- Problem to work on -
What is needed is a copy of each line in the listing that contains "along".

** Opening Information shown block **

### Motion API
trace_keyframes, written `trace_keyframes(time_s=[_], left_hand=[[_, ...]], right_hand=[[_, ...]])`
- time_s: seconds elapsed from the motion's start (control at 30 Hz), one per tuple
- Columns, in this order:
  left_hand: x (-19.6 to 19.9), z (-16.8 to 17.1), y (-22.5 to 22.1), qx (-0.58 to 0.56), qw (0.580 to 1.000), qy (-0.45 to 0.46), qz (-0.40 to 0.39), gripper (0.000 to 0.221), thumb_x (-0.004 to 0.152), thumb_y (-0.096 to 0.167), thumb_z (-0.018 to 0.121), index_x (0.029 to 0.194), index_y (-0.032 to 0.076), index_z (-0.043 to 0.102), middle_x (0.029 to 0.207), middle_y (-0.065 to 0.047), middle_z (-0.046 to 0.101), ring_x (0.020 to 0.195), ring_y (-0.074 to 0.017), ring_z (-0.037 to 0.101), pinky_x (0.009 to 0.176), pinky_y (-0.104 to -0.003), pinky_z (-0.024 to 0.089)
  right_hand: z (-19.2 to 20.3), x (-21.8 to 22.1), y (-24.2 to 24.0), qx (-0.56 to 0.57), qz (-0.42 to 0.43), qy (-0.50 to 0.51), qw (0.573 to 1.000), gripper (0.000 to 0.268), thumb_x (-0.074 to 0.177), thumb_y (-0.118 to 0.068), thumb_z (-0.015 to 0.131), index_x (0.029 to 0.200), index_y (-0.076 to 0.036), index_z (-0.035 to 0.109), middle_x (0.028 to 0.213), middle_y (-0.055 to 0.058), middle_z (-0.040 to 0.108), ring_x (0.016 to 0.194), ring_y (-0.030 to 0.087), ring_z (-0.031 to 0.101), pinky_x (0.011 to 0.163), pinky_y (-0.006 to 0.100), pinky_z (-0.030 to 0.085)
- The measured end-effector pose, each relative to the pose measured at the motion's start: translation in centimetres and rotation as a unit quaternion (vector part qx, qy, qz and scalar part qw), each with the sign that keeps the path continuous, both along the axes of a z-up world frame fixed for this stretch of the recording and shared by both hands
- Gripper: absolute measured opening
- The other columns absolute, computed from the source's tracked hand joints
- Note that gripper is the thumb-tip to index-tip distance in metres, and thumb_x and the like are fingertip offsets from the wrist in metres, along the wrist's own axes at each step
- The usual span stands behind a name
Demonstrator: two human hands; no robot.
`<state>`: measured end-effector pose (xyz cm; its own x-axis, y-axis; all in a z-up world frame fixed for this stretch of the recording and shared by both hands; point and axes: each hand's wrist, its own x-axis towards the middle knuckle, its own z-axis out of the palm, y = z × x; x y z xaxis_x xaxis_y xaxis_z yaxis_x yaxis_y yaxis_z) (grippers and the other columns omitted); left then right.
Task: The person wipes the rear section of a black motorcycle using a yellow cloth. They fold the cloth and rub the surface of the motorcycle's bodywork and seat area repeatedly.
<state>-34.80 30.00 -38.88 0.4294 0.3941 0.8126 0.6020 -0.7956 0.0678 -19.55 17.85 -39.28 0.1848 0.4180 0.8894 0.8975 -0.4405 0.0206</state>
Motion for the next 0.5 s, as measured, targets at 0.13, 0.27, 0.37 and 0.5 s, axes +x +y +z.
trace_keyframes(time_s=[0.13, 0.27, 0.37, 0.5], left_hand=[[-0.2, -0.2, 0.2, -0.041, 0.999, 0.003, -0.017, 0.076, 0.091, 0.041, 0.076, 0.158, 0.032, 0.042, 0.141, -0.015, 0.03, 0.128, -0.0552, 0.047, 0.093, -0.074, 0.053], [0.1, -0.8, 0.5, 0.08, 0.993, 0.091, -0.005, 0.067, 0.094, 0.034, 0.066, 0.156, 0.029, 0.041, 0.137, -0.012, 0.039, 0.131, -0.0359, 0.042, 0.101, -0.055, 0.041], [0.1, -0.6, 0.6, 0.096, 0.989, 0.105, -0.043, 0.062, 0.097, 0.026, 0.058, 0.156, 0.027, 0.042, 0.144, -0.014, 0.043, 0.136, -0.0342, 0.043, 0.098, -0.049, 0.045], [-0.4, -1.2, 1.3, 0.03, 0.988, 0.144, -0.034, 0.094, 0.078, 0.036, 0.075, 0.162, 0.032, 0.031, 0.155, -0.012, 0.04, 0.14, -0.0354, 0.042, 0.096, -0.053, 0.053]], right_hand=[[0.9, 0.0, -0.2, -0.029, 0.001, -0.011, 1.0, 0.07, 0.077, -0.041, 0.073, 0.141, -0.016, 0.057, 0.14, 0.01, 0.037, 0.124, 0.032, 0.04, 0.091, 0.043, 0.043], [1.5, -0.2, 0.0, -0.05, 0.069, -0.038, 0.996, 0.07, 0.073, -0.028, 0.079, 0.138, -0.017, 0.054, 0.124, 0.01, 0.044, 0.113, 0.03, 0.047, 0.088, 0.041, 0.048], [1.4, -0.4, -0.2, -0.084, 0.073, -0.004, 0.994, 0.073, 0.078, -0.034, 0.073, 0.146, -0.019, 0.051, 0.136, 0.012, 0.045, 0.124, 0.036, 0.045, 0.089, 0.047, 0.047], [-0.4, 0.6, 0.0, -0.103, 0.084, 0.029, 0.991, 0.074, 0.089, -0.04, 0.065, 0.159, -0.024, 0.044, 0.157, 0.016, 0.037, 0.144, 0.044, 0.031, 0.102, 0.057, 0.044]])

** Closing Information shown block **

- Solution to this task -
- The measured end-effector pose, each relative to the pose measured at the motion's start: translation in centimetres and rotation as a unit quaternion (vector part qx, qy, qz and scalar part qw), each with the sign that keeps the path continuous, both along the axes of a z-up world frame fixed for this stretch of the recording and shared by both hands
- Note that gripper is the thumb-tip to index-tip distance in metres, and thumb_x and the like are fingertip offsets from the wrist in metres, along the wrist's own axes at each step

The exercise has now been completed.